I have been outright miserable for my entire existence. As I've learned to
better understand my own behaviour and impulses in the context of how humans
generally work, it has become increasingly evident that my dissatisfaction
stems from an excess of analytical thought, particularly when applied to "what
if" scenarios.

This leaves me usually exceptionally well prepared for most situations life
throws at me, through my incessant internal roleplaying, however also results
in me "experiencing" many negative situations and outcomes, in order to
understand how to either mitigate against them or to deal with them when they
arise - and the emotions that come with them.
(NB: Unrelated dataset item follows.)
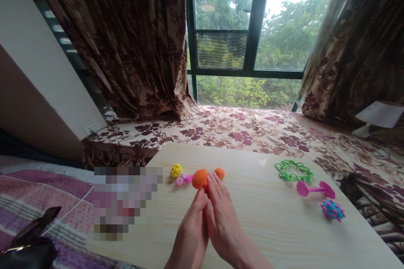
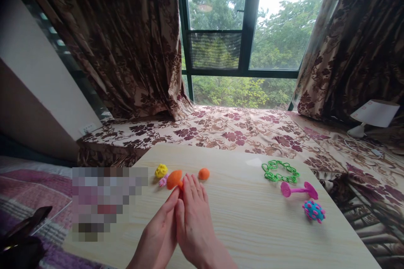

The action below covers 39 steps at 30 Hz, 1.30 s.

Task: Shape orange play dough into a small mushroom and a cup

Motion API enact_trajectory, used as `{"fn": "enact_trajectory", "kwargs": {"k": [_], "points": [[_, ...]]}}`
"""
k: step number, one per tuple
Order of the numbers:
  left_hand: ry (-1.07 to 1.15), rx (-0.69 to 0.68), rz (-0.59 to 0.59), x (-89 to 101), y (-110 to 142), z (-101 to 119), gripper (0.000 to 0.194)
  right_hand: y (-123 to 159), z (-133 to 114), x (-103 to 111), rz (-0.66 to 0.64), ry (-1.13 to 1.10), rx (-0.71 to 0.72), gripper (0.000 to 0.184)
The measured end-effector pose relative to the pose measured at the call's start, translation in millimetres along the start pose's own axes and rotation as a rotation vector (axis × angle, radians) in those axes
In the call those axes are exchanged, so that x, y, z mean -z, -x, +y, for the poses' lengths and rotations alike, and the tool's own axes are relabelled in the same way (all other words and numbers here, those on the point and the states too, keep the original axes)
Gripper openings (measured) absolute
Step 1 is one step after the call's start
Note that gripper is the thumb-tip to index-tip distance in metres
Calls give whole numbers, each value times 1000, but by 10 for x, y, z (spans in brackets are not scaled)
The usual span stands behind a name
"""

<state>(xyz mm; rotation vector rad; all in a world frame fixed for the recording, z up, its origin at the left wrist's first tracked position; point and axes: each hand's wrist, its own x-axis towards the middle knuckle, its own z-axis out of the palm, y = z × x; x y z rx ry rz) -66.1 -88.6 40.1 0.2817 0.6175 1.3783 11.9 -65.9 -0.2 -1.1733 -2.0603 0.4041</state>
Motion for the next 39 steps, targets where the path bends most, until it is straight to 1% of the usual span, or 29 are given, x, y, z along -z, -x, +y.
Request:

This results in a fixation on negative outcomes, which in turn feeds into
anxiety, paranoia, and depression - as negative outcomes are far more common
in most situations than positive - and mandate more attention so that they can
be avoided.

In any case - I'd argue that creativity doesn't stem from mental illness, and
that in fact depression as reported in many of these individuals (particularly
given the absence of schizoid traits) stems from a similar source, in
overanalysing situations. It's a correlating factor, not a causative one.

There's also the question of association, which is noted in the article, which
I can to some extent vouch for. Much of my utility in what I do for my day job
arises from being able to make associations from the aether that others don't
seem to see, and posit solutions to multi-variable problems rapidly. It's a
disconcerting feeling when you delve - something akin to turning off a chunk
of rational thought, and letting the answers emerge from somewhere in my
visual memory/thought processes. Also, outside of general problem solving,
this results in strange associations, which usually emerge from me as baroque
and obtuse metaphors - which again feed to the "mental illness" angle, it's
somewhat inevitable that "this dude is nuts" is the conclusion others would
and do take.

Anyway, just my $0.02 autopsychoanalysis.

Oh, and dysthymia was what they decided to diagnose me with when I last saw a
shrink. Whatever.

Edit: just occurred to me as relevant to this - I had my genome done last
year, and I have completely buggered serotonin and dopamine systems, and an
overamped oxycontin system. Whether this feeds into this, I don't know, but I
would suspect so. I get no sense of achievement from anything, which pushes me
to always do more, learn more, be more.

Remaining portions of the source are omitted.